Monnens v. Lewis

165 N.W.2d 703, 282 Minn. 475, 1969 Minn. LEXIS 1246
CourtSupreme Court of Minnesota
DecidedFebruary 28, 1969
DocketNo. 41167
StatusPublished

This text of 165 N.W.2d 703 (Monnens v. Lewis) is published on Counsel Stack Legal Research, covering Supreme Court of Minnesota primary law. Counsel Stack provides free access to over 12 million legal documents including statutes, case law, regulations, and constitutions.

Bluebook
Monnens v. Lewis, 165 N.W.2d 703, 282 Minn. 475, 1969 Minn. LEXIS 1246 (Mich. 1969).

Opinion

Peterson, Justice.

Defendant Kathleen Jahn Lewis collided with the rear end of defendant Elton Guemmer’s truck, resulting in personal injury to plaintiff, a passenger in the Lewis automobile. The jury’s response to interrogatories was that each defendant was negligent and that the negligence of each defendant was a direct cause of the accident. The trial court made its findings of fact, conclusions of law, and order for judgment to the same effect and ordered dismissal of Guemmer’s counterclaim against the other defendants. After the court denied Guemmer’s motion for amended findings or a new trial, defendant Lewis and her insurer, defendant Home Indemnity Company, entered judgment.
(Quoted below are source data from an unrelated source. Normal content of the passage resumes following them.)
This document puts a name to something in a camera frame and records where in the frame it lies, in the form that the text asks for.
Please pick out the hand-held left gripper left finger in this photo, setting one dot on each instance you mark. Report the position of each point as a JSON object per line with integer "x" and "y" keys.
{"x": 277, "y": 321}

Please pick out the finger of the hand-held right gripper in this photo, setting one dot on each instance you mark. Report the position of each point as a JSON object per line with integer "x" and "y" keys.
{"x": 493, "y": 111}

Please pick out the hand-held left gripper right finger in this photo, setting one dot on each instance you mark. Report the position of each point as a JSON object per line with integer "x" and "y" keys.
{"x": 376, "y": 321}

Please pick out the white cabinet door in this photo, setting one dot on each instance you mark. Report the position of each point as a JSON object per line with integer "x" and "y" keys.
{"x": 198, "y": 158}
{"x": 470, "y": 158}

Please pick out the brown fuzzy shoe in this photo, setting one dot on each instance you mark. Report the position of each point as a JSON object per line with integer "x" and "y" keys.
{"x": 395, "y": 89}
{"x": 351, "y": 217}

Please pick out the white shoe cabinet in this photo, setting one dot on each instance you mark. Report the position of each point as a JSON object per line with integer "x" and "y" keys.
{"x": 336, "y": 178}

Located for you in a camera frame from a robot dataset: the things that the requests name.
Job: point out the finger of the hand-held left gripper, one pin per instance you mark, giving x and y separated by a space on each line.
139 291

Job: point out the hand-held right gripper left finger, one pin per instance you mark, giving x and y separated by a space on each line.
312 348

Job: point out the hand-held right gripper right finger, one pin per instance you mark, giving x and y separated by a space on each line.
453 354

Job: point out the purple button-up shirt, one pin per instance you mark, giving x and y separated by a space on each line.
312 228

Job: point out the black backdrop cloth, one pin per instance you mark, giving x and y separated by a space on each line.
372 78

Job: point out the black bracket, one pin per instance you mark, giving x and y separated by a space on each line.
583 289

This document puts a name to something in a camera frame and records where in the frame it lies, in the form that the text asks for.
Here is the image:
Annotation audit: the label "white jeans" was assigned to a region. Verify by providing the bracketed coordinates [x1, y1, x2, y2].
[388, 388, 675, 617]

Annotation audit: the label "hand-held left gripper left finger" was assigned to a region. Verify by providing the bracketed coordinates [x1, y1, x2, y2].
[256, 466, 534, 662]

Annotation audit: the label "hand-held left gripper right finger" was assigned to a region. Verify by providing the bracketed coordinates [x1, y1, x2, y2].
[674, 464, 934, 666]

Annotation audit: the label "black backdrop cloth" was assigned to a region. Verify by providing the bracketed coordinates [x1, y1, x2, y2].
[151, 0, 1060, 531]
Defendant Guemmer, appealing from the order denying a new trial and from the judgment, raises only the narrow issue of whether the evidence is sufficient to support the findings of negligence and proximate cause against him. The crucial issue of fact was whether or not defendant Guemmer, who was stopped or moving slowly on the highway at night, preparatory to turning left into a service station across the highway, had his rear lights and turn signals activated. The jury verdict is, by implication, a finding that either or both of these required instruments were not lighted. The testimonial evidence against this defendant was both affirmative and negative in nature. The affirmative evidence as to the several issues of fact was in sharp conflict, and it was for the jury to determine whom it would believe. The negative evidence, testimony of passengers in the Lewis automobile that they did not see such lights or signals on the Guemmer truck a few yards in front of them, necessarily constituted the jury’s appraisal that the credited witnesses had been in a position to observe and that they had been sufficiently attentive and purposeful in their observations to give this negative testimony affirmative significance. The trial court agreed with the jury.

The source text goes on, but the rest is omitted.